Differential interference contrast microscopy of Lud135/BC201. Cells were grown at 30°C in liquid LB medium to mid-log phase and visualized using a Nikon Microphot-FXA phase-contrast microscope. (A) Parent strain W3110A. (B) Lud135/pACYC184. (C) Lud135/p-yghB. (D) BC201. (E) Lud135/pACYC184 (close-up). (F) DAPI-stained Lud135/pACYC184 illustrating nucleoid segregation. Lud135 cells grown briefly at 42°C display a similar phenotype (not shown).

FIG. 6.

TEM of W3110A, Lud135, and BC201. W3110A (A) and BC201 (B) cells were grown at 30°C in liquid LB medium to mid-log phase, treated as described in Materials and Methods, and imaged with a JEOL 100CX TEM. Both cells are visualized at the same stage of septation.
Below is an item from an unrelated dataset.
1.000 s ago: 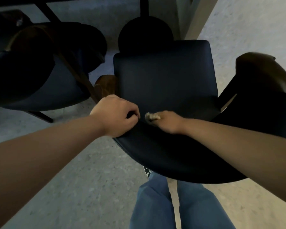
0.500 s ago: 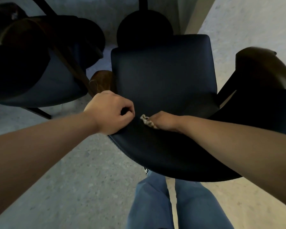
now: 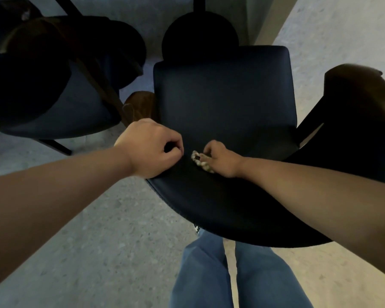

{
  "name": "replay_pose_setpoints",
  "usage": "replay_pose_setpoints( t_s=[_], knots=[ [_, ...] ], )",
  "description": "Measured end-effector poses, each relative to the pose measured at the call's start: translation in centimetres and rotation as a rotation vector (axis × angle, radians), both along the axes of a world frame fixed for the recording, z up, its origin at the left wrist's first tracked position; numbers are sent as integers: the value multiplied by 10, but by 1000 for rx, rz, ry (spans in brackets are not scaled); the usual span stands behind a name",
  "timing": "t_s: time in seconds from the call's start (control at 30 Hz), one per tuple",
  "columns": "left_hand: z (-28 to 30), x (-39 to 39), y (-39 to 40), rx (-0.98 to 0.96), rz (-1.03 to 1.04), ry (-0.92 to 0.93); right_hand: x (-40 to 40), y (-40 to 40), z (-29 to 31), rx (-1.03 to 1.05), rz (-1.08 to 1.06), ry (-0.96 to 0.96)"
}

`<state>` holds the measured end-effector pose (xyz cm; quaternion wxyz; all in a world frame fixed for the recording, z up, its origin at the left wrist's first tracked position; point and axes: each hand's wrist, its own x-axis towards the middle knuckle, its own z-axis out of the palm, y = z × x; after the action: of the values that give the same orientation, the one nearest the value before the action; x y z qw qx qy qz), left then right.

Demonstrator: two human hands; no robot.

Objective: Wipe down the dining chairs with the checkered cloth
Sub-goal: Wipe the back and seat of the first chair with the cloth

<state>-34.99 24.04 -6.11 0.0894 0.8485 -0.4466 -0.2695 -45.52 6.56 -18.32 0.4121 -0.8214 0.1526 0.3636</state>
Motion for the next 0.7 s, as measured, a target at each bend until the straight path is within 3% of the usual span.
replay_pose_setpoints(
  t_s=[0.4, 0.7],
  knots=[
    [-6, 0, 1, -35, 30, -15, 8, 0, 13, -70, 309, -67],
    [-8, 2, 2, -19, 41, -16, -4, 5, 53, -18, 184, -123]
  ],
)
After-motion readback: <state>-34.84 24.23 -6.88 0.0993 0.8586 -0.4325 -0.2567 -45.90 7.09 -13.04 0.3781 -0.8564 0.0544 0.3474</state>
Arrows point to regions where IMs and OMs can be distinguished.

FIG. 7.

SEM of W3110A, Lud135, and BC201. W3110A (A), Lud135 (B), and BC201 (C and D) cells were grown at 30°C in liquid LB medium to mid-log phase, treated as described in Materials and Methods, and imaged with a Cambridge S-260 SEM. Lud135/BC201 shows cell division defects, including the formation of chains of incompletely divided cells and signs of filamentation and membrane bulging (arrows).